Por ejemplo, Bolivia tiene un programa que se llama Taza de Excelencia a través del cual venden el mejor café orgánico en Europa y Japón. Ese programa ha redescubierto la calidad del café boliviano y le ha dado la oportunidad a caficultores pequeños de poner en el mercado toneladas de café muy exclusivo.

–¿Qué respondería a quienes afirman que la cooperación internacional al desarrollo presupone una injerencia en los asuntos internos de otros Estados? –Vuelvo y repito: las organizaciones internacionales, ya sean las estadounidenses o cualquier otra, están en un país porque tienen un acuerdo. Sus acciones forman muchas veces parte de lo que está en el plan nacional de desarrollo de ese país. Si uno está allí invitado y existe un acuerdo escrito, no se puede hablar de injerencia. Generalmente, las agencias internacionales tienen que remitir informes al organismo de planificación de ese país. También deben mostrar planes que indican qué van a hacer y cómo. Cuando una ONG internacional llega a un país, tiene que presentarse ante las autoridades y recibe todas las credenciales para poder funcionar. Si todo se maneja de acuerdo con las reglas y con la transparencia, se construye una confianza mutua y se debería poder trabajar juntos.

–Pero ¿por qué, entonces, surgen este tipo de acusaciones? –Yo creo que son cortinas de humo que se dan para despistar un poco, pues hay otros temas más importantes. No se creó la confianza. Falta darse el tiempo para conocerse, para colaborar, para sentarse a conversar.

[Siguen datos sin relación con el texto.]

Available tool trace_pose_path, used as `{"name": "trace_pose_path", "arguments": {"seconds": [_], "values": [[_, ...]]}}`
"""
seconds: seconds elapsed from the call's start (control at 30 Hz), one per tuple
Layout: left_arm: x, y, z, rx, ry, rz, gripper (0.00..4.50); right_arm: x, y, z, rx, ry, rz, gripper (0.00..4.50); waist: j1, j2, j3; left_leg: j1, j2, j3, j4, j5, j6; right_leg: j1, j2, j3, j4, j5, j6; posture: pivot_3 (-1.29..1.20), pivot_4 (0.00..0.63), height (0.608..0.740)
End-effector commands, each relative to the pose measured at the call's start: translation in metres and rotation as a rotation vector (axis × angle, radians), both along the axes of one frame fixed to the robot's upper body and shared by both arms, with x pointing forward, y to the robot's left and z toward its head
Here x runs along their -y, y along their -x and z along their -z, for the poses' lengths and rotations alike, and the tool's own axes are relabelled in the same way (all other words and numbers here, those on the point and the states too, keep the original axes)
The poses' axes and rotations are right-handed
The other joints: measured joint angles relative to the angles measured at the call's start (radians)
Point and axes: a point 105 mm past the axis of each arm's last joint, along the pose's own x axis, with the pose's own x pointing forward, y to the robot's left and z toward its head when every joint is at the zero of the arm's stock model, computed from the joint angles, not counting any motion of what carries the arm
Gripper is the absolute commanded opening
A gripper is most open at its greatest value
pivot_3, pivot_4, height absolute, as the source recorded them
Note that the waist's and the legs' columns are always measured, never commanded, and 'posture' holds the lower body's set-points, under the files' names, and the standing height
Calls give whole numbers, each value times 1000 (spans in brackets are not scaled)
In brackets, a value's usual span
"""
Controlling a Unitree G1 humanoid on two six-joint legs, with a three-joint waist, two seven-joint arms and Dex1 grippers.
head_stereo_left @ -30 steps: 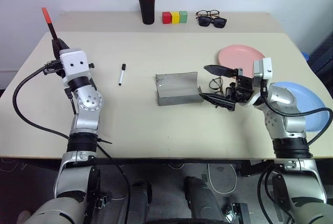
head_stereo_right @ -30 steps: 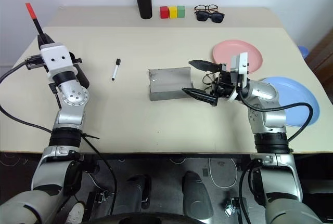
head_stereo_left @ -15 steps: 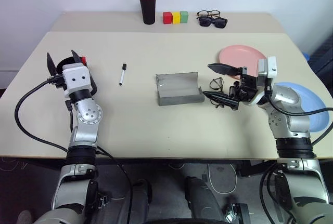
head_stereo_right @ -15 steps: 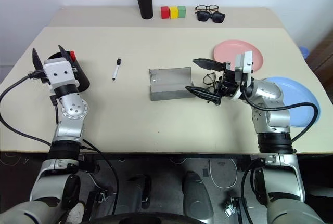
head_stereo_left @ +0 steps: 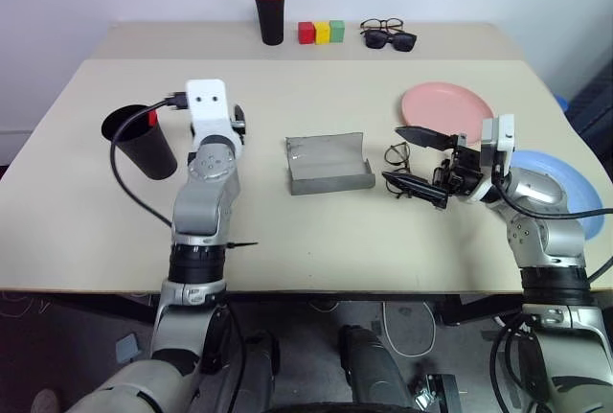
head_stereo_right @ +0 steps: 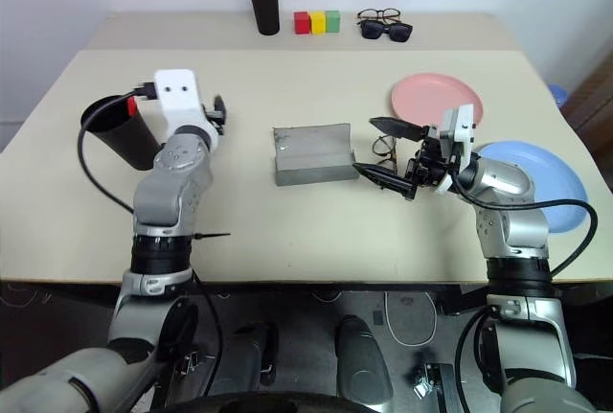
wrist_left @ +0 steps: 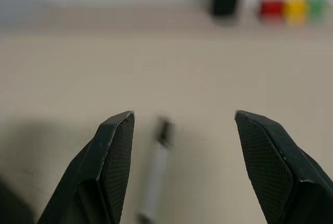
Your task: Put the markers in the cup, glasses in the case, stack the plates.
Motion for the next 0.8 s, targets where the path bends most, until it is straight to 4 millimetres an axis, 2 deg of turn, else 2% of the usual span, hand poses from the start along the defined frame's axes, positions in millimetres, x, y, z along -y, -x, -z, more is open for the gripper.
{"name": "trace_pose_path", "arguments": {"seconds": [0.03, 0.13, 0.37, 0.53, 0.8], "values": [[-17, -12, 12, -139, 47, -81, 3119, 4, 6, -16, 66, -8, 17, 4500, -4, 0, 0, 0, 0, 0, 0, 0, 0, 0, 0, 0, 0, 0, 0, 0, 150, 740], [-26, -26, 13, -197, 44, -140, 3119, 6, 8, -15, 65, -9, 33, 4500, -4, 0, 0, 0, 0, 0, 0, 0, 0, 0, 0, 0, 0, 0, 0, 0, 150, 740], [-32, -50, 3, -236, 33, -166, 3119, 9, 10, -13, 68, -15, 61, 4500, 9, -1, 1, -1, 0, 0, -1, 0, 0, 0, 0, 0, -2, 0, 0, 0, 150, 740], [-31, -58, 4, -247, 15, -146, 3119, 11, 12, -12, 70, -21, 81, 4500, 10, -1, 1, -1, 0, 0, -2, 0, 0, 0, 0, 0, -3, 0, 0, 0, 150, 740], [-26, -58, 20, -304, 84, -127, 3119, 13, 14, -11, 74, -26, 99, 4500, 6, -1, 1, -1, 0, 0, -2, 0, 0, 0, 0, 0, -2, 0, 1, 0, 150, 740]]}}
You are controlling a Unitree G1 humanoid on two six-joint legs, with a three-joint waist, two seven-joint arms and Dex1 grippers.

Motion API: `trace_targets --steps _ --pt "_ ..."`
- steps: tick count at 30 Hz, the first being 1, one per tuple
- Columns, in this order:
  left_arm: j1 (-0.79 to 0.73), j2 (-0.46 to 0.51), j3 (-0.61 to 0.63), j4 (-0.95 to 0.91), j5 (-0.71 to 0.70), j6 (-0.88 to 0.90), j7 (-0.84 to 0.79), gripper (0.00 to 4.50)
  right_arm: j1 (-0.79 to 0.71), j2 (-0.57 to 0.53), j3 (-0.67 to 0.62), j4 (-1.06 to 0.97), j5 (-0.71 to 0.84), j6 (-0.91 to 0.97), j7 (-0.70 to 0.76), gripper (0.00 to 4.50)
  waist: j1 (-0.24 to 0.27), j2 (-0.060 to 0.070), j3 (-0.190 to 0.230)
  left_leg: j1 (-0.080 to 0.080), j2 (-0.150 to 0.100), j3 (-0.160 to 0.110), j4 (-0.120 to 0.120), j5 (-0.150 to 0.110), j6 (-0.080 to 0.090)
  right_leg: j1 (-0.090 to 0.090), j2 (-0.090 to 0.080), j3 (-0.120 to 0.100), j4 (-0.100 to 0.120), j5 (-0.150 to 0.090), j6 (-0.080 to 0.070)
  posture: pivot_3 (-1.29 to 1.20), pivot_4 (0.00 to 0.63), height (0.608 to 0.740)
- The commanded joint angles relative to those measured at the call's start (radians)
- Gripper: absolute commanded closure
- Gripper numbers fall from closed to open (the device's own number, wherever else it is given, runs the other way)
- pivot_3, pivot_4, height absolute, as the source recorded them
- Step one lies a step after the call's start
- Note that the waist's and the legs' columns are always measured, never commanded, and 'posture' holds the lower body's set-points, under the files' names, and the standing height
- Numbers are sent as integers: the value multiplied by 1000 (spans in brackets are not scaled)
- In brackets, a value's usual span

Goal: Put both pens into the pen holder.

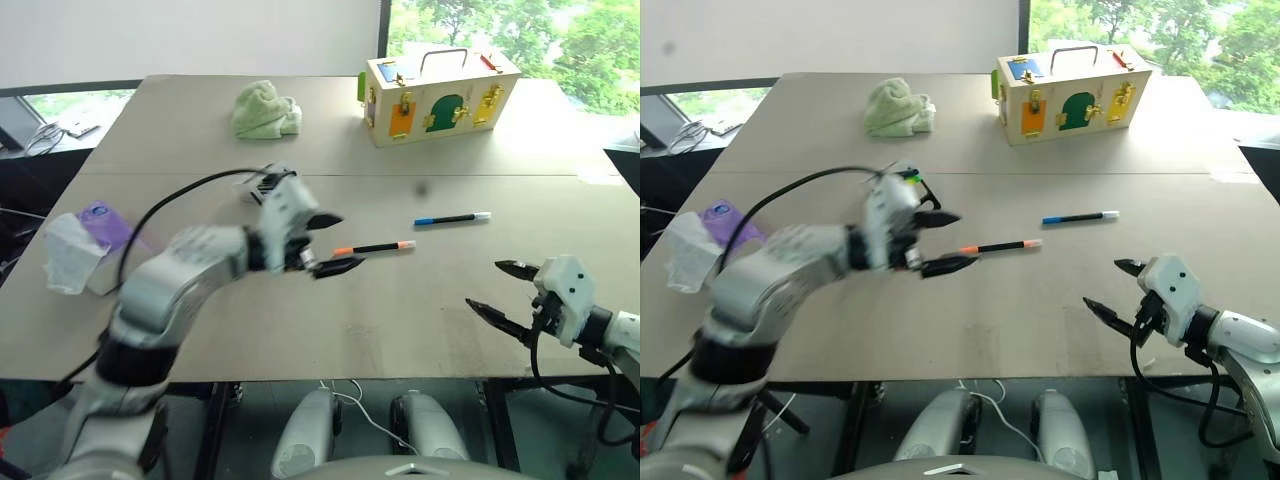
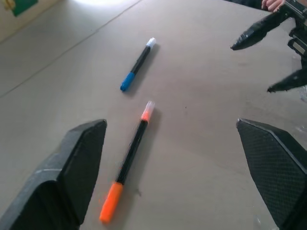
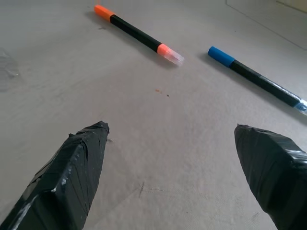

–¿Qué opina acerca de la existencia en Venezuela de un proyecto de ley de cooperación internacional que establece la creación de un organismo que dependería de la Presidencia de la República y que administraría todos los recursos económicos y ofertas de ayuda que reciban las organizaciones no gubernamentales? –Eso le resta autonomía a la sociedad civil y las pone en una situación de dependencia del gobierno, de cualquier gobierno. La sociedad civil tiene que ser respetuosa de las leyes, transparente, manejar sus cuentas bien, evitar la corrupción; pero eso no quiere decir que pierda su autonomía y su capacidad de recibir recursos directamente de un donante que se los quiere dar sin que pase, digamos, por la censura.

–¿Cómo interpretar la elección democrática de gobiernos populistas que tienden al autoritarismo en varios países de América Latina? –Ha habido obviamente una debilidad muy grande en el desarrollo de los partidos políticos en muchos países.

Los gobiernos a los que se refiere tienen la oportunidad de cambiar, de mejorar todas las situaciones que las otras organizaciones políticas y los líderes antes no lograron. Espero que sí lo puedan hacer, que aprovechen la oportunidad, pero que lo hagan respetando el Estado de Derecho, la libre asociación y el tercer sector o la sociedad civil, y que entreguen a los ciudadanos países mejores.

–De acuerdo con cifras de la Organización para la Cooperación y el Desarrollo Económico, Estados Unidos sigue siendo el primer país que brinda ayuda oficial al desarrollo en términos absolutos, pero ocupa el último lugar en cuanto a la relación entre la ayuda que otorga y su riqueza nacional. ¿Cómo valora la cooperación al desarrollo en el gobierno de Barack Obama? –En Estados Unidos, la sociedad civil aboga continuamente para que el Congreso incremente los recursos que dona para proyectos internacionales. Hay organizaciones en Washington que hablan con senadores, etc., y casi siempre han logrado que se aumente, aunque no en la proporción que se quisiera.

Existe lo que se llama la Cuenta del Desarrollo Internacional y hay individuos y organizaciones dedicadas a monitorearla y decirle al Gobierno que la tiene que mejorar, que debe invertir en tal parte. Es así como se logra un gran enfoque de dinero y recursos hacia África o para el VIH. Pienso que este gobierno tiene conciencia de que los problemas a escala mundial tienen que ser atendidos. También quiero anotar que los filántropos estadounidenses son supremamente generosos; analizan, por ejemplo, si las personas más ricas crean un fondo en el que todos aporten la mitad de su riqueza. Ése es un reto que Bill Gates les ha puesto. ¿Para qué? Para contribuir mundialmente a la solución de problemas.